→ THE TASK
Only the text should come through, so restate the listing exactly and drop its images.
═════ STORED DATA
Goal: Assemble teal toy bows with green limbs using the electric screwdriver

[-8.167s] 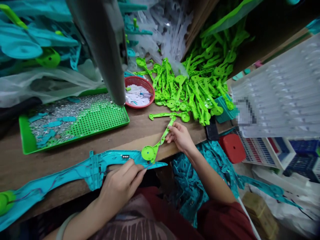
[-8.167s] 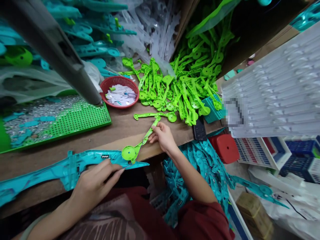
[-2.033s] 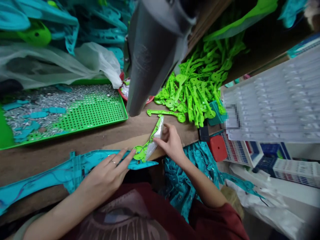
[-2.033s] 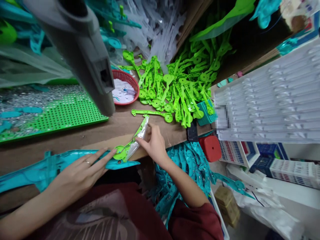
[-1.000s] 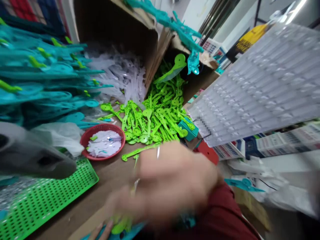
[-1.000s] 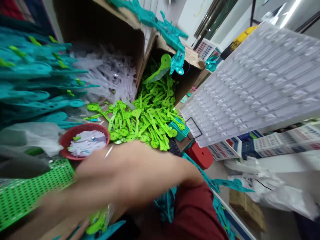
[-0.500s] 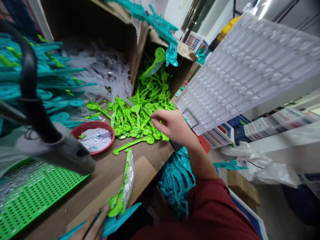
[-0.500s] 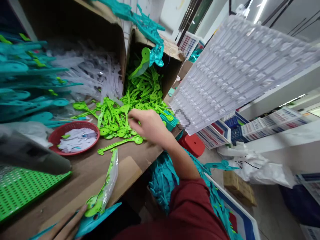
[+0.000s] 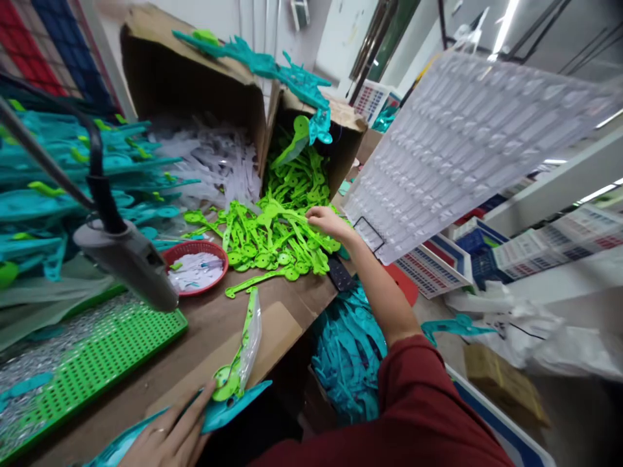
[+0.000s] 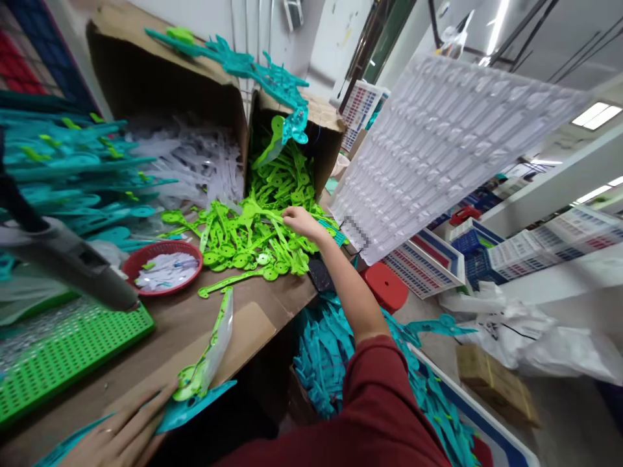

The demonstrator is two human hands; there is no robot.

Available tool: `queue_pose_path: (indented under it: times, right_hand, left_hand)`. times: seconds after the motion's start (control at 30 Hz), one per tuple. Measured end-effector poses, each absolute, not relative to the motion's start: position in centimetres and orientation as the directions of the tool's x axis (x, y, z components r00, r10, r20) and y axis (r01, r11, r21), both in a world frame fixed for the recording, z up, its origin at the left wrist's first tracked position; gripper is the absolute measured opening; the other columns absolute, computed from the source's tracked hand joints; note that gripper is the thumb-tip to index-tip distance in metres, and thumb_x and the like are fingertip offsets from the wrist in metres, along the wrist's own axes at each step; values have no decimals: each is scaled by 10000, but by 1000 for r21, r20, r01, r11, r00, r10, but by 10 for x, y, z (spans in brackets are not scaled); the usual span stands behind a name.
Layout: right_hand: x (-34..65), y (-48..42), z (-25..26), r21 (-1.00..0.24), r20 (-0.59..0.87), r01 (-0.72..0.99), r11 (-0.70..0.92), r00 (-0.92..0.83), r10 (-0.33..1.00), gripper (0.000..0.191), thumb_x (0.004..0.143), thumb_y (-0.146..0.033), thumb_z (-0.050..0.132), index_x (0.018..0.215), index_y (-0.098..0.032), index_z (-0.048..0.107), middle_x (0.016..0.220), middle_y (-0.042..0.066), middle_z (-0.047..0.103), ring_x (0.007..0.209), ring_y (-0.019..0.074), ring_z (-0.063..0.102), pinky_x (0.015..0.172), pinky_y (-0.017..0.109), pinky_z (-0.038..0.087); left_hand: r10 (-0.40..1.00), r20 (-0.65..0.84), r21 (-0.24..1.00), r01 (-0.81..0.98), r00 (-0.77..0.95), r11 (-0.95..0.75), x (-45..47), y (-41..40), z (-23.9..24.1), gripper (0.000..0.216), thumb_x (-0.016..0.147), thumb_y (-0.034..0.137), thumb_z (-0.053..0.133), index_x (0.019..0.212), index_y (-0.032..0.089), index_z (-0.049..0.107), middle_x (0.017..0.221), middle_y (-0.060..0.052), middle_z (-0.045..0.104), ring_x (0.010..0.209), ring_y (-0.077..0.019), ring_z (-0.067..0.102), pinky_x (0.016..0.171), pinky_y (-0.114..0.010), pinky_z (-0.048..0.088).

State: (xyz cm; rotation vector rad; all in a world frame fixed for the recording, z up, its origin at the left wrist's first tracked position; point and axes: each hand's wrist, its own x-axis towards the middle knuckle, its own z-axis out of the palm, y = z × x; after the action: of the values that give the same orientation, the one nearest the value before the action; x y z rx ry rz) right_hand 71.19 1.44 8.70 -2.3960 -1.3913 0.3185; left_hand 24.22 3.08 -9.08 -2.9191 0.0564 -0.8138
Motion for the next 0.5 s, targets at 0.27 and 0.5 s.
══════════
→ ANSWER TO THIS TASK
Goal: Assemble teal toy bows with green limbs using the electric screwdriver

[-8.167s] 
[-8.167s] 
[-2.033s] 
[-2.033s] 
[-1.000s] 
[-1.000s] 
[-0.500s] 
[-0.500s] 
[+0.000s] 
[+0.000s] 

The demonstrator is two human hands; there is no robot.

Available tool: `queue_pose_path: (indented under it: times, right_hand, left_hand)`. times: seconds after the motion's start (control at 30 Hz), one per tuple. Measured end-effector poses, each absolute, not relative to the motion's start: position in centimetres and orientation as the directions of the tool's x axis (x, y, z components r00, r10, r20) and y axis (r01, r11, r21), both in a world frame fixed for the recording, z up, its origin at the left wrist's first tracked position; gripper is the absolute measured opening; the other columns absolute, computed from the source's tracked hand joints; note that gripper is the thumb-tip to index-tip distance in metres, and thumb_x and the like are fingertip offsets from the wrist in metres, along the wrist's own axes at each step; values have no decimals: each is scaled by 10000, but by 1000 for r21, r20, r01, r11, r00, r10, but by 10 for x, y, z (spans in brackets are not scaled); the usual span stands behind a name.
Layout: right_hand: x (-34..65), y (-48..42), z (-25..26), r21 (-1.00..0.24), r20 (-0.59..0.87), r01 (-0.72..0.99), r11 (-0.70..0.92), r00 (-0.92..0.83), r10 (-0.33..1.00), gripper (0.000..0.191), thumb_x (0.004..0.143), thumb_y (-0.146..0.033), thumb_z (-0.050..0.132), index_x (0.018..0.215), index_y (-0.098..0.032), index_z (-0.048..0.107), middle_x (0.016..0.220), middle_y (-0.042..0.066), middle_z (-0.047..0.103), ring_x (0.007..0.209), ring_y (-0.019..0.074), ring_z (-0.063..0.102), pinky_x (0.015..0.172), pinky_y (-0.017..0.109), pinky_z (-0.038..0.087); left_hand: r10 (-0.40..1.00), r20 (-0.65..0.84), r21 (-0.24..1.00), r01 (-0.81..0.98), r00 (-0.77..0.95), r11 (-0.95..0.75), x (-45..47), y (-41..40), z (-23.9..24.1), gripper (0.000..0.216), thumb_x (-0.016..0.147), thumb_y (-0.034..0.137), thumb_z (-0.053..0.133), index_x (0.019..0.212), index_y (-0.032..0.089), index_z (-0.049..0.107), middle_x (0.017..0.221), middle_y (-0.060..0.052), middle_z (-0.045..0.104), ring_x (0.010..0.209), ring_y (-0.077..0.019), ring_z (-0.067..0.102), pinky_x (0.016..0.171), pinky_y (-0.114..0.010), pinky_z (-0.048..0.088).

State: (xyz cm; rotation vector rad; all in a world frame fixed for the recording, z up, its origin at the left wrist's first tracked position; point and axes: each hand's wrist, its own x-axis towards the middle knuckle, its own z-axis out of the palm, y = z × x; after the action: of the values that give the same orientation, the one nearest the value before the action; x y z rx ry rz) right_hand 71.19 1.44 8.70 -2.3960 -1.3913 0.3185; left_hand 24.22 3.08 -9.08 -2.9191 0.0564 -0.8138
Motion for the next 0.5 s, targets at 0.27 and 0.5 s.

That concludes the output for this exercise.